***** Exercise material *****
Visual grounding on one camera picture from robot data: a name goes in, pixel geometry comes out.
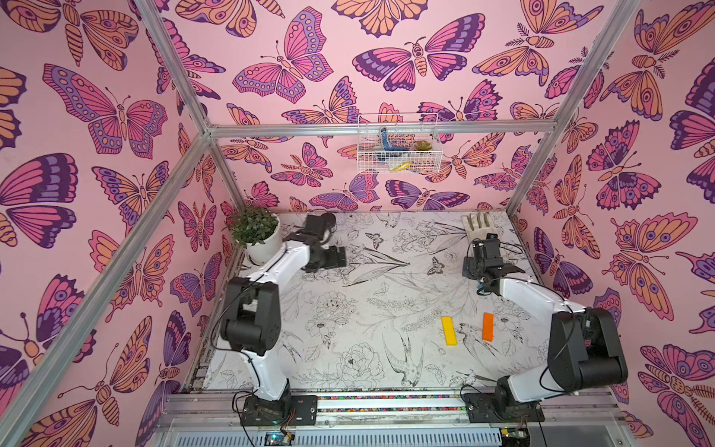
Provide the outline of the orange building block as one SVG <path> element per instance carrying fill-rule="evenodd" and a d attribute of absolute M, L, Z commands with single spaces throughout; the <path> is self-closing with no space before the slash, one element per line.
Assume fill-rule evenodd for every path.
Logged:
<path fill-rule="evenodd" d="M 491 313 L 484 313 L 482 319 L 482 340 L 485 342 L 493 342 L 495 336 L 495 316 Z"/>

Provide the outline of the yellow building block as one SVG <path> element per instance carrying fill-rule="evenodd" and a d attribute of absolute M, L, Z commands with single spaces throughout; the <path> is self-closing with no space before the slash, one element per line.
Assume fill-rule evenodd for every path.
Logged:
<path fill-rule="evenodd" d="M 446 346 L 456 346 L 457 337 L 456 330 L 454 328 L 454 321 L 451 317 L 444 316 L 441 318 L 441 325 L 444 334 L 444 340 Z"/>

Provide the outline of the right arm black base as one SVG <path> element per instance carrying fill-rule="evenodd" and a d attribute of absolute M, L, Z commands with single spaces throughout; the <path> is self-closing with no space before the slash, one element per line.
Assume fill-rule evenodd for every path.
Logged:
<path fill-rule="evenodd" d="M 506 405 L 493 393 L 470 392 L 462 396 L 470 423 L 544 422 L 545 415 L 535 403 Z"/>

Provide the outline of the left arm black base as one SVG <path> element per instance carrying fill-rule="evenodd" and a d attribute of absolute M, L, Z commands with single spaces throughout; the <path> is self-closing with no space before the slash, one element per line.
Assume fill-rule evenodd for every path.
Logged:
<path fill-rule="evenodd" d="M 282 400 L 245 400 L 241 419 L 244 427 L 314 426 L 318 415 L 316 395 L 290 396 Z"/>

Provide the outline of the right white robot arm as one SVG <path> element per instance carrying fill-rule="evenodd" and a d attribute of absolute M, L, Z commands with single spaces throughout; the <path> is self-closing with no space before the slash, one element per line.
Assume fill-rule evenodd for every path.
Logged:
<path fill-rule="evenodd" d="M 584 307 L 533 281 L 513 278 L 522 269 L 504 261 L 501 241 L 489 233 L 470 242 L 464 271 L 480 290 L 525 310 L 549 329 L 547 359 L 536 367 L 496 381 L 499 408 L 608 387 L 627 382 L 629 370 L 614 316 L 599 307 Z"/>

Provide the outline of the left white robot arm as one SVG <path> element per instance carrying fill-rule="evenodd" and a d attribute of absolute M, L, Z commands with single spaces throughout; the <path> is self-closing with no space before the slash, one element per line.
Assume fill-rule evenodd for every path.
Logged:
<path fill-rule="evenodd" d="M 329 244 L 336 225 L 330 212 L 307 216 L 287 240 L 277 238 L 277 251 L 259 270 L 249 277 L 234 277 L 227 285 L 219 334 L 244 358 L 259 402 L 277 404 L 290 398 L 290 381 L 275 352 L 282 325 L 280 292 L 301 271 L 346 266 L 346 249 Z"/>

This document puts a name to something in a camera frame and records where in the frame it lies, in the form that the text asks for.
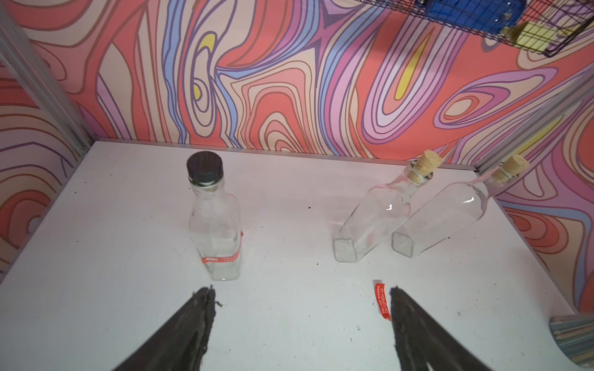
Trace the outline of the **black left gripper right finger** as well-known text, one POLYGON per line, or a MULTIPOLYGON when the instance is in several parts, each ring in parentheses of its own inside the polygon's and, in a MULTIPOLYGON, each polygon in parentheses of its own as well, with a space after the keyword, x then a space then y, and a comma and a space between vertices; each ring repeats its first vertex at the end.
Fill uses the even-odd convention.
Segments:
POLYGON ((404 290, 394 287, 391 322, 402 370, 488 370, 404 290))

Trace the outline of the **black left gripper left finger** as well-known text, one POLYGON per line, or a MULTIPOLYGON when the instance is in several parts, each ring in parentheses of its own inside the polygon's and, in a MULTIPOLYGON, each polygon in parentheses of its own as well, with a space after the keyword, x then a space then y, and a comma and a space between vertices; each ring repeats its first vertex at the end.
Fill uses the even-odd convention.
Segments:
POLYGON ((199 370, 216 315, 216 292, 201 288, 117 370, 199 370))

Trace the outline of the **red label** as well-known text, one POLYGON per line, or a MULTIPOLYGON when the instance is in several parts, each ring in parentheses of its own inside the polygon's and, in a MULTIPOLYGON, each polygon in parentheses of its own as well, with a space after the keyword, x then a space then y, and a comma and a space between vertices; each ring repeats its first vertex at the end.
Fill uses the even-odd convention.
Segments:
POLYGON ((221 263, 232 263, 235 262, 241 255, 241 246, 242 246, 242 238, 244 236, 244 233, 241 232, 241 236, 239 238, 239 244, 238 244, 238 249, 235 252, 234 255, 229 256, 229 257, 205 257, 201 259, 201 262, 203 264, 221 264, 221 263))
POLYGON ((383 282, 377 281, 374 283, 374 295, 382 318, 391 321, 391 313, 386 297, 386 288, 383 282))

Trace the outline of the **clear glass bottle black cap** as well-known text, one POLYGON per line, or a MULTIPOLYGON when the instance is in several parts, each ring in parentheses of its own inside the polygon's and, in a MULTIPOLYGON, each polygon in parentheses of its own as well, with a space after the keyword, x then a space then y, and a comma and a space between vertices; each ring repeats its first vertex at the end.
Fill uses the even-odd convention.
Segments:
MULTIPOLYGON (((194 193, 189 232, 200 261, 234 255, 243 232, 241 214, 237 198, 225 189, 221 156, 198 151, 187 159, 187 173, 194 193)), ((202 265, 214 281, 235 281, 241 275, 241 255, 232 263, 202 265)))

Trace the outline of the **clear glass bottle cork stopper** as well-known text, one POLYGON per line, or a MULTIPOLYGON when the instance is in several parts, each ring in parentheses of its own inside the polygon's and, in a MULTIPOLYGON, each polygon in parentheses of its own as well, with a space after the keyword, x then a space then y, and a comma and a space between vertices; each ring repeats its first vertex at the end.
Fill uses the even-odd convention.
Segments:
POLYGON ((357 263, 395 232, 409 218, 413 196, 442 163, 436 152, 424 151, 392 182, 369 189, 333 237, 335 260, 357 263))

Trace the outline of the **clear square bottle with cork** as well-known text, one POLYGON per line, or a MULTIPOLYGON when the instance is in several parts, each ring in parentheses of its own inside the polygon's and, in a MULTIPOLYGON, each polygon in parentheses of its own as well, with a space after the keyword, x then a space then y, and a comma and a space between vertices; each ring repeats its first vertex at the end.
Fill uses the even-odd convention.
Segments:
POLYGON ((512 155, 472 182, 448 185, 391 235, 392 250, 414 258, 474 224, 485 214, 489 199, 529 166, 523 156, 512 155))

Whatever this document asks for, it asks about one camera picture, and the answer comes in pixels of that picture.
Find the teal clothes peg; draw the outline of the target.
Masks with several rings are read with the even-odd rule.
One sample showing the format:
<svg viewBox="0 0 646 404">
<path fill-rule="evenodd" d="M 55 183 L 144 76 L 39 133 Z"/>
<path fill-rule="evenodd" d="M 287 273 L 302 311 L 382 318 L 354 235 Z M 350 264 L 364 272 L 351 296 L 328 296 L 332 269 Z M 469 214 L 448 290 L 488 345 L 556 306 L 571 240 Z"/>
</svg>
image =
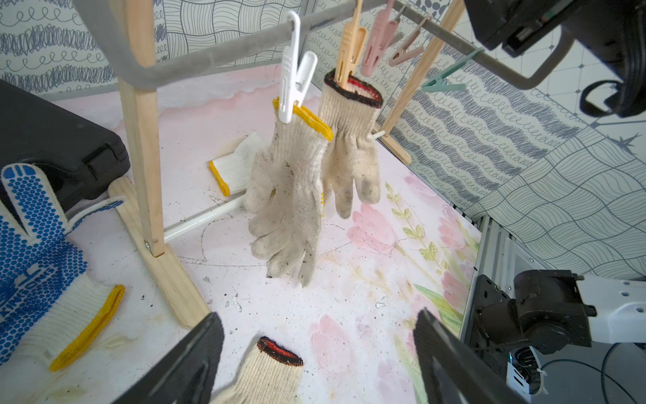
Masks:
<svg viewBox="0 0 646 404">
<path fill-rule="evenodd" d="M 447 79 L 452 74 L 462 69 L 467 63 L 472 61 L 476 56 L 483 53 L 484 51 L 485 51 L 484 48 L 477 48 L 476 50 L 473 50 L 468 55 L 463 56 L 462 58 L 457 60 L 457 62 L 455 62 L 453 65 L 444 69 L 442 72 L 439 72 L 439 74 L 431 77 L 427 82 L 422 84 L 421 91 L 425 93 L 446 93 L 446 92 L 452 92 L 452 91 L 464 91 L 465 89 L 467 89 L 467 86 L 465 84 L 461 84 L 461 83 L 452 84 L 447 82 Z"/>
</svg>

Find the orange clothes peg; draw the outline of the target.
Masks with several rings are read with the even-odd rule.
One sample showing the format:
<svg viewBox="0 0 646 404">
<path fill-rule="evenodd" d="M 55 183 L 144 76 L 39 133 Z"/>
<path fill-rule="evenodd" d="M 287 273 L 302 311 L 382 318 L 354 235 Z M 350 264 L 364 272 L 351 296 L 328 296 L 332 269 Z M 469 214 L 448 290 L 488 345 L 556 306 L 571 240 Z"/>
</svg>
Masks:
<svg viewBox="0 0 646 404">
<path fill-rule="evenodd" d="M 358 0 L 353 18 L 343 30 L 335 72 L 335 81 L 342 89 L 348 88 L 349 77 L 357 70 L 366 41 L 367 30 L 360 26 L 362 11 L 363 1 Z"/>
</svg>

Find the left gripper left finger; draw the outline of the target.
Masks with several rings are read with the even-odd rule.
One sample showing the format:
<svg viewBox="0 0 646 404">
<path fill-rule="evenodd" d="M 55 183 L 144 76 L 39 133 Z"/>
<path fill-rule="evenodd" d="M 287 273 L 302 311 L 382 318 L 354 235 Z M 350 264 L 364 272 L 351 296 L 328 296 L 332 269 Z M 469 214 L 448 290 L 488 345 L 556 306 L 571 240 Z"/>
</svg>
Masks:
<svg viewBox="0 0 646 404">
<path fill-rule="evenodd" d="M 212 312 L 153 366 L 117 403 L 208 403 L 224 343 L 224 329 Z"/>
</svg>

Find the white clothes peg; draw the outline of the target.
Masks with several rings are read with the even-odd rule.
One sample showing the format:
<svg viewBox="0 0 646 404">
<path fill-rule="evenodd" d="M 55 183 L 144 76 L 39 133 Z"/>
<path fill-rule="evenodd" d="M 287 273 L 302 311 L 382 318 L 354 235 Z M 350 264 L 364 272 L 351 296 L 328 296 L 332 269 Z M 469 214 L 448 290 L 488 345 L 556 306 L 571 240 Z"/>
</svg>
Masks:
<svg viewBox="0 0 646 404">
<path fill-rule="evenodd" d="M 300 17 L 289 11 L 287 20 L 292 32 L 289 45 L 284 47 L 282 56 L 281 90 L 279 95 L 279 120 L 289 124 L 293 118 L 294 106 L 301 106 L 313 79 L 318 57 L 309 50 L 299 58 Z"/>
</svg>

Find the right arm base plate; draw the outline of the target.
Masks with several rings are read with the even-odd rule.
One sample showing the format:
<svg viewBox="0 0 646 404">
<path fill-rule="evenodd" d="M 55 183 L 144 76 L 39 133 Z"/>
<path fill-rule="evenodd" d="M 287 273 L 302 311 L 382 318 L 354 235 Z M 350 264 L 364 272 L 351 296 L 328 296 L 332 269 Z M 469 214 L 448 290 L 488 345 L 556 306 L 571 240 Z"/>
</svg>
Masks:
<svg viewBox="0 0 646 404">
<path fill-rule="evenodd" d="M 516 300 L 480 274 L 462 331 L 464 343 L 495 375 L 506 379 L 510 353 L 529 345 L 519 323 Z"/>
</svg>

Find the beige knit gloves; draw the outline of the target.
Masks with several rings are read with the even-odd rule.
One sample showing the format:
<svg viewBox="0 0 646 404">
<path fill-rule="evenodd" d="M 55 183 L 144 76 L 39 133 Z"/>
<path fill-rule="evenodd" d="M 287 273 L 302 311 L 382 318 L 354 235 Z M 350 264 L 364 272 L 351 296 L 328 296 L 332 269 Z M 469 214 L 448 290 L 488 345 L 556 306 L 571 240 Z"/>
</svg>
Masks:
<svg viewBox="0 0 646 404">
<path fill-rule="evenodd" d="M 296 403 L 304 361 L 261 337 L 247 353 L 236 380 L 211 403 Z"/>
</svg>

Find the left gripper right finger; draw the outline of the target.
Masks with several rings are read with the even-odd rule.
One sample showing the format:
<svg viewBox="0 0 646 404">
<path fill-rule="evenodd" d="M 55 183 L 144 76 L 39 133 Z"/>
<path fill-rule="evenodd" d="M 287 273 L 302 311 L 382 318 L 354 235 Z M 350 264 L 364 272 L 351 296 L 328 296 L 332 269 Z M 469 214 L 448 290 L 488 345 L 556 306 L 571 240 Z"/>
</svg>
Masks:
<svg viewBox="0 0 646 404">
<path fill-rule="evenodd" d="M 418 313 L 413 336 L 430 403 L 525 402 L 430 311 Z"/>
</svg>

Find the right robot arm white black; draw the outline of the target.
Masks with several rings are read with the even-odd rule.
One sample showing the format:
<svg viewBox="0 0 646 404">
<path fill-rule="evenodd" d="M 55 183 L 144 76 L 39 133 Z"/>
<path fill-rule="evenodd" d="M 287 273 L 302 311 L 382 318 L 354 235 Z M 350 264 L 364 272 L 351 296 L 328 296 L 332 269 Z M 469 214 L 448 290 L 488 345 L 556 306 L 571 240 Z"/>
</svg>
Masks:
<svg viewBox="0 0 646 404">
<path fill-rule="evenodd" d="M 483 223 L 461 337 L 503 382 L 520 348 L 645 339 L 645 4 L 468 1 L 442 62 L 472 56 L 461 94 L 419 100 L 442 165 L 426 173 Z"/>
</svg>

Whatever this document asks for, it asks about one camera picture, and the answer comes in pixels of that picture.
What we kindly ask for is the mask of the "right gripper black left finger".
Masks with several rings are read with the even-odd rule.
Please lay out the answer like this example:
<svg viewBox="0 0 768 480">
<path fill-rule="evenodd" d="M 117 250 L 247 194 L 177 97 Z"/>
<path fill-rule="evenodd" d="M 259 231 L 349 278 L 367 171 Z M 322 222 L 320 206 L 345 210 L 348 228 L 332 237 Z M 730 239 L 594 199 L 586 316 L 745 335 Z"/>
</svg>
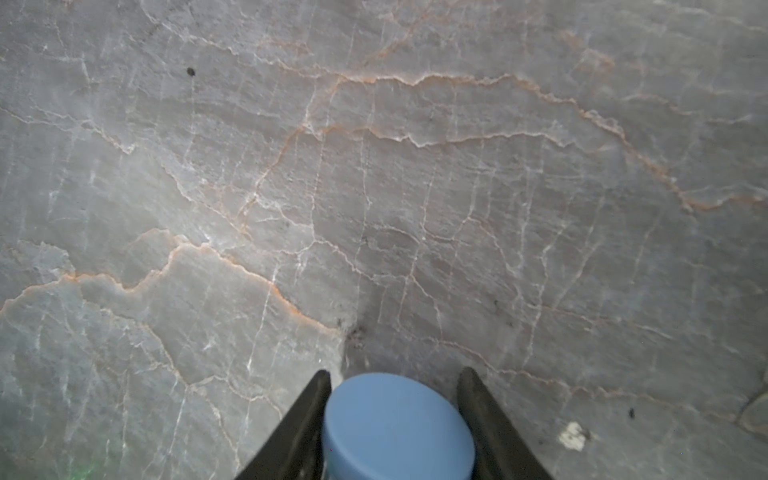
*****
-- Exercise prompt --
I'd like every line with the string "clothes" copied from the listing.

-- Worked solution --
Find the teal clothes peg; draw the outline of the target.
Find the orange clothes peg; draw the outline of the target.
Find the white clothes peg; draw the outline of the target.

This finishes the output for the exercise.